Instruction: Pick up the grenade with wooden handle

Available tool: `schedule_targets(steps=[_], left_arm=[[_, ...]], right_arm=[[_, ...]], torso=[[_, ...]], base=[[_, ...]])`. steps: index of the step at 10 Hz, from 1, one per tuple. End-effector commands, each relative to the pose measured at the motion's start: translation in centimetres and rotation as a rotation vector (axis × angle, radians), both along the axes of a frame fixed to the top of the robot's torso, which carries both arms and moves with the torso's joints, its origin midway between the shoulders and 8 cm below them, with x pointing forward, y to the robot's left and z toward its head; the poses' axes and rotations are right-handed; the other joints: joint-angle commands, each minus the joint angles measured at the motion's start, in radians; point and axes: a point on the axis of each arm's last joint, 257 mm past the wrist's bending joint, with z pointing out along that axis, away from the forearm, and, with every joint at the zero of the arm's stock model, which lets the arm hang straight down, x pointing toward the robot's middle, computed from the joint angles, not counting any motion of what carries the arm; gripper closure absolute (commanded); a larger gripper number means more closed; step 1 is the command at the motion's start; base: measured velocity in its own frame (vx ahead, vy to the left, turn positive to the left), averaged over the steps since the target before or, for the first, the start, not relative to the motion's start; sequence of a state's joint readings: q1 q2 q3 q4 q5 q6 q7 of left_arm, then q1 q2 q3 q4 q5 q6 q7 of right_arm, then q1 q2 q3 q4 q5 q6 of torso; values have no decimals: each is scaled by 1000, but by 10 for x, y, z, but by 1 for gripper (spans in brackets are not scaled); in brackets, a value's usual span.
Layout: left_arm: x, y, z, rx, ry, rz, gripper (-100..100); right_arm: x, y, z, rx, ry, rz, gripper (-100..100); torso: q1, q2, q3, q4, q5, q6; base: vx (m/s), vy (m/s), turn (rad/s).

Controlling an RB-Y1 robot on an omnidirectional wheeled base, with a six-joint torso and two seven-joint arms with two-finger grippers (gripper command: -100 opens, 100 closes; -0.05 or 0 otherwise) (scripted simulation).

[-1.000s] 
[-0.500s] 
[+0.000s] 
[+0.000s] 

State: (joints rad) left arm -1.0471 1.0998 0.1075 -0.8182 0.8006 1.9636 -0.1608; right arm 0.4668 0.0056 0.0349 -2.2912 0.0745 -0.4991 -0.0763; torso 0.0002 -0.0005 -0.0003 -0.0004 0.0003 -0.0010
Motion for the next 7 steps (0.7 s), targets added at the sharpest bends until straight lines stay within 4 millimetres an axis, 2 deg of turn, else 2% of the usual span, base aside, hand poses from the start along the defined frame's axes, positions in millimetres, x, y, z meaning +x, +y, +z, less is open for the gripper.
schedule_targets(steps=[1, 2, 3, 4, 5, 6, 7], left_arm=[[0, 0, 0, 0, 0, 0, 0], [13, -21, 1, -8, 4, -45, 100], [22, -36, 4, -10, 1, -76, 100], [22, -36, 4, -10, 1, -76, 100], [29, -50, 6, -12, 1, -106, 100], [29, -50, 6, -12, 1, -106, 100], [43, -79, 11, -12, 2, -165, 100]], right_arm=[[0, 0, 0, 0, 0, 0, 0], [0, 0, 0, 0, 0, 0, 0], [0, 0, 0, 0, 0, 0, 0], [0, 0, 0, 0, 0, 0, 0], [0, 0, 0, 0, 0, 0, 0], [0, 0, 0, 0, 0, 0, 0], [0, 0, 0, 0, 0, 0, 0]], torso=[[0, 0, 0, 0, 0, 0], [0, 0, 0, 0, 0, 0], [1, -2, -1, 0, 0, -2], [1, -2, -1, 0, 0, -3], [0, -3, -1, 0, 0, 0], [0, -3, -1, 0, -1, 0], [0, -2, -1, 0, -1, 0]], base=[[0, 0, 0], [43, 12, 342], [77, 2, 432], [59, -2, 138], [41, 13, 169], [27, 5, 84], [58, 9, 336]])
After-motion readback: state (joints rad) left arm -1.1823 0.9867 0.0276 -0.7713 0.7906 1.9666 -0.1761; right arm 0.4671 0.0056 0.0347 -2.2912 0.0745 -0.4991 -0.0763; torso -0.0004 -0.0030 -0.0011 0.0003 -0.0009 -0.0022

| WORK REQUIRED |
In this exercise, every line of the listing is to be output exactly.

| REPLY TO THE TASK |
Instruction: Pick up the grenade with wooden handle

Available tool: `schedule_targets(steps=[_], left_arm=[[_, ...]], right_arm=[[_, ...]], torso=[[_, ...]], base=[[_, ...]])`. steps: index of the step at 10 Hz, from 1, one per tuple. End-effector commands, each relative to the pose measured at the motion's start: translation in centimetres and rotation as a rotation vector (axis × angle, radians), both along the axes of a frame fixed to the top of the robot's torso, which carries both arms and moves with the torso's joints, its origin midway between the shoulders and 8 cm below them, with x pointing forward, y to the robot's left and z toward its head; the poses' axes and rotations are right-handed; the other joints: joint-angle commands, each minus the joint angles measured at the motion's start, in radians; point and axes: a point on the axis of each arm's last joint, 257 mm past the wrist's bending joint, with z pointing out along that axis, away from the forearm, and, with every joint at the zero of the arm's stock model, which lets the arm hang straight down, x pointing toward the robot's middle, computed from the joint angles, not counting any motion of what carries the arm; gripper closure absolute (commanded); a larger gripper number means more closed; step 1 is the command at the motion's start; base: measured velocity in its own frame (vx ahead, vy to the left, turn positive to the left), averaged over the steps since the target before or, for the first, the start, not relative to the motion's start; sequence of a state's joint readings: q1 q2 q3 q4 q5 q6 q7 of left_arm, then q1 q2 q3 q4 q5 q6 q7 of right_arm, then q1 q2 q3 q4 q5 q6 of torso; values have no decimals: each is scaled by 1000, but by 10 for x, y, z, but by 1 for gripper (spans in brackets are not scaled); in brackets, a value's usual span.
Layout: left_arm: x, y, z, rx, ry, rz, gripper (-100..100); right_arm: x, y, z, rx, ry, rz, gripper (-100..100); torso: q1, q2, q3, q4, q5, q6; base: vx (m/s), vy (m/s), turn (rad/s).

Controlling an RB-Y1 robot on an omnidirectional wheeled base, with a six-joint torso and two seven-joint arms with two-finger grippers (gripper command: -100 opens, 100 closes; -0.05 or 0 otherwise) (scripted simulation).

[-1.000s] 
[-0.500s] 
[+0.000s] 
[+0.000s] 

State: (joints rad) left arm -1.0471 1.0998 0.1075 -0.8182 0.8006 1.9636 -0.1608; right arm 0.4668 0.0056 0.0349 -2.2912 0.0745 -0.4991 -0.0763; torso 0.0002 -0.0005 -0.0003 -0.0004 0.0003 -0.0010
Motion for the next 7 steps (0.7 s), targets added at the sharpest bends until straight lines stay within 4 millimetres an axis, 2 deg of turn, else 2% of the usual span, base aside, hand poses from the start along the defined frame's axes, positions in millimetres, x, y, z meaning +x, +y, +z, less is open for the gripper.
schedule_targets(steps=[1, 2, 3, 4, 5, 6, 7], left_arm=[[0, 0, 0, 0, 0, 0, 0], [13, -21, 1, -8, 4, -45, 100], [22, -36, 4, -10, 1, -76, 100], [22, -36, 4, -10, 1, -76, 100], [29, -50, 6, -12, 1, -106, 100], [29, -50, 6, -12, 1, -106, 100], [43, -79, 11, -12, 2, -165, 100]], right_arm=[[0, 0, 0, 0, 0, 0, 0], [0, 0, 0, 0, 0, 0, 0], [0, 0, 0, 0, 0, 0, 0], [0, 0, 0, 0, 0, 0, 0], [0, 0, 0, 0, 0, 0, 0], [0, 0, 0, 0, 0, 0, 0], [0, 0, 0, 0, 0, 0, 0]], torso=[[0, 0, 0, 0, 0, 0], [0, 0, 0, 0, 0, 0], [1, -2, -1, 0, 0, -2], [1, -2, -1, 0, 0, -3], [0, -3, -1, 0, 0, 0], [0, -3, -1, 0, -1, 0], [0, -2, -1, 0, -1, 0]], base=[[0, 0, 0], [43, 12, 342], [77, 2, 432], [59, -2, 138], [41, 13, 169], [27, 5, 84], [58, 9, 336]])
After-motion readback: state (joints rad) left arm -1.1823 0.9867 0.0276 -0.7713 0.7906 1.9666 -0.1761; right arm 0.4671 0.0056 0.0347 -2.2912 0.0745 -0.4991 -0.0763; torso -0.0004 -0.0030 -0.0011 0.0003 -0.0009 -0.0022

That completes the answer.